The findings recite a complete history of conveyances covering a period of more than 50 years in which the two parcels of real estate are specifically described; that after the death of Francis Didier, partition of his real estate was had by his heirs; that the commissioners in partition set off to August I. Didier, with other real estate, the 7.30 acres, together with the two-acre tract, describing them separately; that, when August I. Didier conveyed to Goldberger, both tracts were included in the deed but described as containing 7.30 acres on the south and west side of the river; that when Goldberger conveyed to the appellant, he used the description contained in the deed to him by August I. Didier. In 1902 August I. Didier conveyed the two-acre tract to his brother, describing it by metes and bounds. The subsequent deeds to the grantees of the two-acre tract used the same metes and bounds description.
The court found that Mary B. Wichman, daughter of Francis Didier, had lived in Fort Wayne continuously since 1900, and since the Fall of 1924 had lived continuously in a residence built on her part of said two-acre tract to the date of the trial; that from 1902 to 1923 the two-acre tract in dispute was vacant and unenclosed, except for a barrier of three or four boards nailed to posts, being in all ten feet long and four feet high, constructed by Ferdinand Wichman during the period from 1902 to 1923 for the purpose of preventing the public from using the passageway leading across the two-acre tract; that the land was susceptible to cultivation for farm and garden purposes, but was not cultivated except on one occasion when a small portion was rented to a tenant by the Wichmans; that the land was listed on the tax duplicates in the names of the appellees from the year 1903 until the filing of the suit; that the Wichmans paid all the taxes thereon until the sale to the City of Fort Wayne; that in addition to the regular taxes they paid special assessments for sidewalks, street improvement, wall, sewer, trees, and lamp posts, aggregating more than $800; that they performed work upon the real estate and caused the weeds to be cut; that the residence built by Wichman in 1924 cost $6,200; that the passageway mentioned above was a mud road along the bank of the river, which the public had been accustomed to use until 1903, when the aforesaid barrier was built.
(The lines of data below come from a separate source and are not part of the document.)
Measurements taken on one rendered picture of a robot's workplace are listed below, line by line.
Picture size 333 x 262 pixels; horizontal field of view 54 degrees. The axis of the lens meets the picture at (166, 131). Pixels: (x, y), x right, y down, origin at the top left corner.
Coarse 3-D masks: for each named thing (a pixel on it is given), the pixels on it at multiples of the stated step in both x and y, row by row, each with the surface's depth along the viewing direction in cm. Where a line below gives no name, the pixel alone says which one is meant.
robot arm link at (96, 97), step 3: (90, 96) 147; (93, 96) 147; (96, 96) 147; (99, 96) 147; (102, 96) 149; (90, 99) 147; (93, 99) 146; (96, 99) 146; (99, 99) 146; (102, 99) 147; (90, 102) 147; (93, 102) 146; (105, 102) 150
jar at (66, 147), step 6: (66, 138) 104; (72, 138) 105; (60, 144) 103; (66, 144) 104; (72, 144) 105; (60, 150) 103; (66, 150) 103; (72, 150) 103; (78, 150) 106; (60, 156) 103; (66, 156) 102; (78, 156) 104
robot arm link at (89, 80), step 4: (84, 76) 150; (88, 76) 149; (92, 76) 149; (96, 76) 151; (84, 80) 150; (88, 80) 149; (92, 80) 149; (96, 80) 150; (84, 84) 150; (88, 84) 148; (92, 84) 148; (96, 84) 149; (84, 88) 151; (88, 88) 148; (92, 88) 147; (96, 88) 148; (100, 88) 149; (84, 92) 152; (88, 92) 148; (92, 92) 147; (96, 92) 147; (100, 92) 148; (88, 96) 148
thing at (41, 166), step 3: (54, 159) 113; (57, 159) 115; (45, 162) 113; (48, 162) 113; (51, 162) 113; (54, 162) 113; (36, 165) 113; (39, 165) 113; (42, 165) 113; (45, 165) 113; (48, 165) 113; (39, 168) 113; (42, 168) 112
After a portion of the tract was purchased by the City of Fort Wayne, it took care of the property by having the weeds and grass cut, shrubbery and flowers planted, and other work done to beautify the premises. During all the time the appellees occupied the premises no one disputed their title or ownership. They had no notice that appellant claimed title until the suit was filed. At that time Mr. Wichman was dead and Mrs. Wichman had never heard of appellant. Mrs. Wichman and her 41-year-old son who lived with her never knew any other person claimed title or ownership to the land in question. There was and is a dam across the Maumee adjacent to the property in dispute, the east end of which rests upon the property. On the east end of the dam and upon the property in dispute there was a hydro-electric plant constructed by the City of Fort Wayne during the years 1923-1925 at a cost of approximately $300,000, and is now operated by the city. The construction of the same was practically complete before the complaint was filed. During the period from 1903 to 1923 the appellant made no claim and exercised no right of supervision, ownership, or title to the premises in question.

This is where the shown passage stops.